TASK DESCRIPTION: Every line below that carries the word "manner" needs to be copied.

Stored data:
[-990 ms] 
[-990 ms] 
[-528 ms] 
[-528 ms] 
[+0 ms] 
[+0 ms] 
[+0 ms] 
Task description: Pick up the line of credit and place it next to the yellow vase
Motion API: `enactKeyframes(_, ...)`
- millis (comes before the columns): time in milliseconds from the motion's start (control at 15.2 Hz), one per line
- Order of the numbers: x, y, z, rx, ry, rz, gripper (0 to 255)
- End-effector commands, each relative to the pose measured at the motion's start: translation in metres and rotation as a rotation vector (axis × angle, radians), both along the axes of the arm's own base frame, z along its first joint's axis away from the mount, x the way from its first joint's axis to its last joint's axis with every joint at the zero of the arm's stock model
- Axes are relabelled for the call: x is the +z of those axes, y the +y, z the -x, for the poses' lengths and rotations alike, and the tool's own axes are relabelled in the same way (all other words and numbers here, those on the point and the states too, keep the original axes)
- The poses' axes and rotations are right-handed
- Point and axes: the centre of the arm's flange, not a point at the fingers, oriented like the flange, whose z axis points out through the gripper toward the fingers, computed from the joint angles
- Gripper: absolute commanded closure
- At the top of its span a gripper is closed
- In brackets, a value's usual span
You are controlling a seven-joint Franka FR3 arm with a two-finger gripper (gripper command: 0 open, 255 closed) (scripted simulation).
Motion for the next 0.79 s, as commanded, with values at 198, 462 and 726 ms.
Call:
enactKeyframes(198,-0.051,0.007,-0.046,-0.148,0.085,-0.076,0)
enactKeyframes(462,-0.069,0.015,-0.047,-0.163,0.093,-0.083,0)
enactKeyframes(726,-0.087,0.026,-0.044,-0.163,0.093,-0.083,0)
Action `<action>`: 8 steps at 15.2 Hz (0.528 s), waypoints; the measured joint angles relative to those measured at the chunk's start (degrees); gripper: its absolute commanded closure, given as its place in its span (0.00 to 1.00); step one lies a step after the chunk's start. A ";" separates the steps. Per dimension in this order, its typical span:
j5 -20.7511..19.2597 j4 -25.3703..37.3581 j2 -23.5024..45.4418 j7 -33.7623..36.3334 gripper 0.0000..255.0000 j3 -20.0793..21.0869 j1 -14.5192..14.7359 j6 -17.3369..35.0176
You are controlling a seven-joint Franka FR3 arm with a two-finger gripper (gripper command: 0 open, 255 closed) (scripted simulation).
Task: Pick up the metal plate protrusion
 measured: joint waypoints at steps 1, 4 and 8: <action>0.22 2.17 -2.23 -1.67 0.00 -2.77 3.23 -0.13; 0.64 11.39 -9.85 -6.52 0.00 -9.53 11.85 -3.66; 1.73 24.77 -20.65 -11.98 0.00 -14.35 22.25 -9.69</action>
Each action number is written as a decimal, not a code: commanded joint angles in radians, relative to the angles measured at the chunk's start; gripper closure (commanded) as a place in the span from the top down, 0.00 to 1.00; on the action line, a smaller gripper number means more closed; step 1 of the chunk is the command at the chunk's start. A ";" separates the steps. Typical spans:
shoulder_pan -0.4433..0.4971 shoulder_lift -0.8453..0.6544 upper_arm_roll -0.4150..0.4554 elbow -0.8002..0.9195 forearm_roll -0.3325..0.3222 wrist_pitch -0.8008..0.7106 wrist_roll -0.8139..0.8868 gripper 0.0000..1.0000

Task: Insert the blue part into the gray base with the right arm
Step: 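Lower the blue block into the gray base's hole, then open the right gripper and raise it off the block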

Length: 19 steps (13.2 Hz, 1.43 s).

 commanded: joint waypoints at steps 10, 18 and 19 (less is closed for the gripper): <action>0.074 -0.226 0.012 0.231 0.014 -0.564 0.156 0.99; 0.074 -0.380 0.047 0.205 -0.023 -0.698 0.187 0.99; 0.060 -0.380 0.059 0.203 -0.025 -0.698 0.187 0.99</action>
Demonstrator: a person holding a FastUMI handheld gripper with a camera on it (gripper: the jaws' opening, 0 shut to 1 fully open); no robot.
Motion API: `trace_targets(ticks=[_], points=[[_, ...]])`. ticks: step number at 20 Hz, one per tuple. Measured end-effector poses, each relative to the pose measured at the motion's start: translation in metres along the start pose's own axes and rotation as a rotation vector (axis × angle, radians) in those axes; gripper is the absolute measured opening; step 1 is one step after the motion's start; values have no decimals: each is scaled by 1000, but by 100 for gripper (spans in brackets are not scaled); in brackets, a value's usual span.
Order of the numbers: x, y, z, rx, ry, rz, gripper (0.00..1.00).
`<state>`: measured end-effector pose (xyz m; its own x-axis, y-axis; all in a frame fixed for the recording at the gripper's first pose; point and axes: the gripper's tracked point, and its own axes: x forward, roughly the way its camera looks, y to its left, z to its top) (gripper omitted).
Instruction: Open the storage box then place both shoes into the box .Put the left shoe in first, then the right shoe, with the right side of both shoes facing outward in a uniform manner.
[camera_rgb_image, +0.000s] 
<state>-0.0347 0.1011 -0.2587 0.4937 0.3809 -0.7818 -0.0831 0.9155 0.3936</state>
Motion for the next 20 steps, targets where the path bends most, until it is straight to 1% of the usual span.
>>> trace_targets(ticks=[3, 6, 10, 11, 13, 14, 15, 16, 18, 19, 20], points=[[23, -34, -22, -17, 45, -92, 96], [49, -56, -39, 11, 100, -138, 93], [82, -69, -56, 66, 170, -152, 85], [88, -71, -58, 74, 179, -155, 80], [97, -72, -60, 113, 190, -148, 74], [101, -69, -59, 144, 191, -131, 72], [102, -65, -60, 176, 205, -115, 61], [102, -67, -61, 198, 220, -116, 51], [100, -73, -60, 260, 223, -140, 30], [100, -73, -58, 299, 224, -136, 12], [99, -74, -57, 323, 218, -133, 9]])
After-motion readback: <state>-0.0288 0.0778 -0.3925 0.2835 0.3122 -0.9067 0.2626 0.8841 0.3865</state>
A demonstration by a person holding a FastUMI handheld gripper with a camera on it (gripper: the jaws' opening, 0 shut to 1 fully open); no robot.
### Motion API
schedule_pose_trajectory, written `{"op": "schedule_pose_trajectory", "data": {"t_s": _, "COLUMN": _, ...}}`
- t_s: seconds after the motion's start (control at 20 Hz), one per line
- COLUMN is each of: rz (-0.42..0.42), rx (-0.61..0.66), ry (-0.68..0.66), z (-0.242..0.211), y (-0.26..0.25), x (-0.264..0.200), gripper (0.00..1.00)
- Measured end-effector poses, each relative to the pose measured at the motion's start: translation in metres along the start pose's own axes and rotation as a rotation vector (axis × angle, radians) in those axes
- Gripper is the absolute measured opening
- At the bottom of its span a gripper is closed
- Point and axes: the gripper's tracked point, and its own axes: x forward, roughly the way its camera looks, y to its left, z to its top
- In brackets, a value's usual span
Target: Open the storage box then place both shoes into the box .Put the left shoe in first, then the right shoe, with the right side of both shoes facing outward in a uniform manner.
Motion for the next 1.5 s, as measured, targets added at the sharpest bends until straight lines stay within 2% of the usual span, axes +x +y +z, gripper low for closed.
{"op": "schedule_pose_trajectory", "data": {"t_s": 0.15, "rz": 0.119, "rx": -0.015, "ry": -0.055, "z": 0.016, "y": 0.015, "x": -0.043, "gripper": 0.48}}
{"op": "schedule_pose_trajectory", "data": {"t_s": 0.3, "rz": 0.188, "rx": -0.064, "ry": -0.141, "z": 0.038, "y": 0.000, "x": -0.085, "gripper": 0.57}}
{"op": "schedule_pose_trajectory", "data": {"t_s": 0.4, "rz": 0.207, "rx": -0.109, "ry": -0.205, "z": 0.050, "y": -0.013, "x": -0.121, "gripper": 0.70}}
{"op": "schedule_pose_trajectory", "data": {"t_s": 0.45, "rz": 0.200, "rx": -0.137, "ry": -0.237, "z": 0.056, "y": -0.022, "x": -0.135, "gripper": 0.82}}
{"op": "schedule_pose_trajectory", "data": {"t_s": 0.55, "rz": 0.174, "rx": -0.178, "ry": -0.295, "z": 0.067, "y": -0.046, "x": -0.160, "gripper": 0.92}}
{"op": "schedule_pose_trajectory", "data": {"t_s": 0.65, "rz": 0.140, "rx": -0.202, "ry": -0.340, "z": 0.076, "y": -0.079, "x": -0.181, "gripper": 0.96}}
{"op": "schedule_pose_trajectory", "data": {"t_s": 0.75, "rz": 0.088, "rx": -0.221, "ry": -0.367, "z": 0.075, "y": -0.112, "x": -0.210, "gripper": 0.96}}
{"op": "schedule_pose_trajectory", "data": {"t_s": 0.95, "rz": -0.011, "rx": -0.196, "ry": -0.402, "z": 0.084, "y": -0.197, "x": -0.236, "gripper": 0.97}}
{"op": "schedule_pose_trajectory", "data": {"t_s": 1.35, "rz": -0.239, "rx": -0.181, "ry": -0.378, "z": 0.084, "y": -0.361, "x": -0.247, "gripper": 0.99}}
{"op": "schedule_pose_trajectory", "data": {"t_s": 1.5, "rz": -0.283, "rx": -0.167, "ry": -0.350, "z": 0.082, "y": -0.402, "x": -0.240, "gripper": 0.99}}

RESPONSE:
Instruction: Open the storage box then place both shoes into the box .Put the left shoe in first, then the right shoe, with the right side of both shoes facing outward in a uniform manner.
Target: Open the storage box then place both shoes into the box .Put the left shoe in first, then the right shoe, with the right side of both shoes facing outward in a uniform manner.

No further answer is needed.